The project has the potential to enhance the research capacity of other research institutions by creating better tools for the analysis of RNA-Seq data.

A workshop for RNA-Seq practitioners will be held this would advertise the work amongst the target user group, as well as ensuring best practise in utilisation of the work.

Commercial exploitation of the software exists as an opportunity for impact. This could be achieved through the production of licensed software within sheffield, with collaboration with groups within the computer science department (such as the GeneSys project) or by collaboration with RNA-Seq manufacturers. In accordance with the guidelines, if a commercial opportunity is not available for an open source software implementation will maximise the availability of the resultsing software.

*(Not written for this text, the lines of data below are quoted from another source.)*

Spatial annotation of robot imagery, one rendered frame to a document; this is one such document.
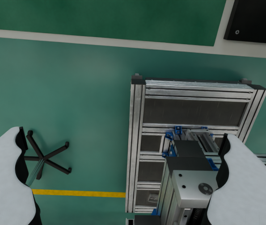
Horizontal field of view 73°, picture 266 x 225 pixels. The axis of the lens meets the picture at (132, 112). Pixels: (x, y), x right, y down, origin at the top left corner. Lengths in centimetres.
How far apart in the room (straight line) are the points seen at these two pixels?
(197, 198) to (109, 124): 112
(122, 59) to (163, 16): 81
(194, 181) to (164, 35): 38
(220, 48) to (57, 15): 43
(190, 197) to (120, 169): 138
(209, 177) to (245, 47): 36
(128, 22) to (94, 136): 121
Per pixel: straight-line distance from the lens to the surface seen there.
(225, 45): 58
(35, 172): 168
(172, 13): 52
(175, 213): 55
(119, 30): 51
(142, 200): 182
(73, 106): 147
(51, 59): 139
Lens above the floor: 126
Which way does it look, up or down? 61 degrees down
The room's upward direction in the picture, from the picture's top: 178 degrees clockwise
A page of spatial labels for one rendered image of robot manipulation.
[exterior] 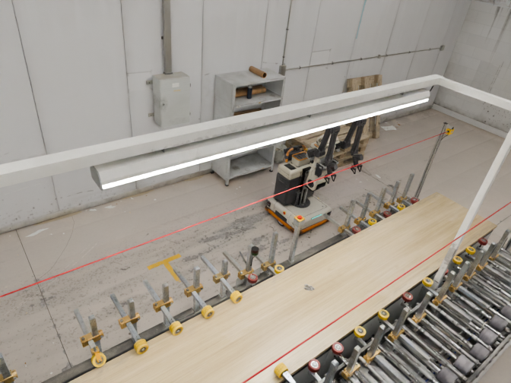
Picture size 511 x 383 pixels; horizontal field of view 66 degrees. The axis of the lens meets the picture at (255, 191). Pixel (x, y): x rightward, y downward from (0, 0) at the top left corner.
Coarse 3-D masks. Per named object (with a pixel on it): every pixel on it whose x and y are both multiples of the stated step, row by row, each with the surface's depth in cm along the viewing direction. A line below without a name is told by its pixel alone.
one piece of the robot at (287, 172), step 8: (288, 152) 487; (312, 160) 507; (280, 168) 490; (288, 168) 484; (296, 168) 486; (304, 168) 490; (280, 176) 494; (288, 176) 481; (296, 176) 487; (304, 176) 491; (280, 184) 499; (288, 184) 486; (296, 184) 495; (280, 192) 504; (288, 192) 494; (296, 192) 504; (304, 192) 506; (312, 192) 528; (280, 200) 508; (288, 200) 503; (296, 200) 504; (304, 200) 517
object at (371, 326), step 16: (464, 256) 394; (448, 272) 386; (416, 288) 341; (400, 304) 335; (368, 320) 301; (352, 336) 296; (368, 336) 324; (352, 352) 331; (304, 368) 265; (320, 368) 287
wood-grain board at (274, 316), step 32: (384, 224) 393; (416, 224) 398; (448, 224) 404; (480, 224) 410; (320, 256) 344; (352, 256) 349; (384, 256) 353; (416, 256) 357; (256, 288) 307; (288, 288) 310; (320, 288) 313; (352, 288) 317; (192, 320) 276; (224, 320) 279; (256, 320) 282; (288, 320) 285; (320, 320) 287; (352, 320) 290; (128, 352) 251; (160, 352) 254; (192, 352) 256; (224, 352) 258; (256, 352) 261; (320, 352) 266
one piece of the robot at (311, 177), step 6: (312, 144) 452; (318, 144) 452; (336, 144) 462; (324, 156) 456; (318, 162) 460; (312, 168) 471; (312, 174) 470; (324, 174) 476; (306, 180) 480; (312, 180) 473; (318, 180) 469; (324, 180) 475; (312, 186) 475
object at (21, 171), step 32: (352, 96) 234; (384, 96) 253; (480, 96) 268; (192, 128) 176; (224, 128) 184; (32, 160) 141; (64, 160) 144; (96, 160) 151; (480, 192) 286; (448, 256) 321

Statistical methodologies developed during the project will have potential to impact more widely than the are of RNA-Seq analysis. Whilst I intent to borrow technology from the area of Natural Language Processing, it is possible that the methodologies for RNA-Seq analysis are applicable in NLP also. To explore this, I can engage with the NLP group in Sheffield.

The project will contribute toward the health of academic disciplines by crossing boundaries between machine learning and biostatistics. The ensuing collaborations may lead to further knowledge transfer in the future.

The application is aligned with major elements of the UK National Strategic Agenda as outlined in reviews and reports from Government Departments and Non-Departmental Public Bodies:

-Joint HM Treasury/DTI/DES 2004-2014 Science and Innovation Investment Framework objectives: building world class UK centres of research excellence to support growth in internationally mobile R&D and highly skilled people.

-The Department for Business, Innovation and Skills Strategy for Life Sciences 2011. The project is aligned with key elements of this strategy including: attracting, developing and rewarding talent;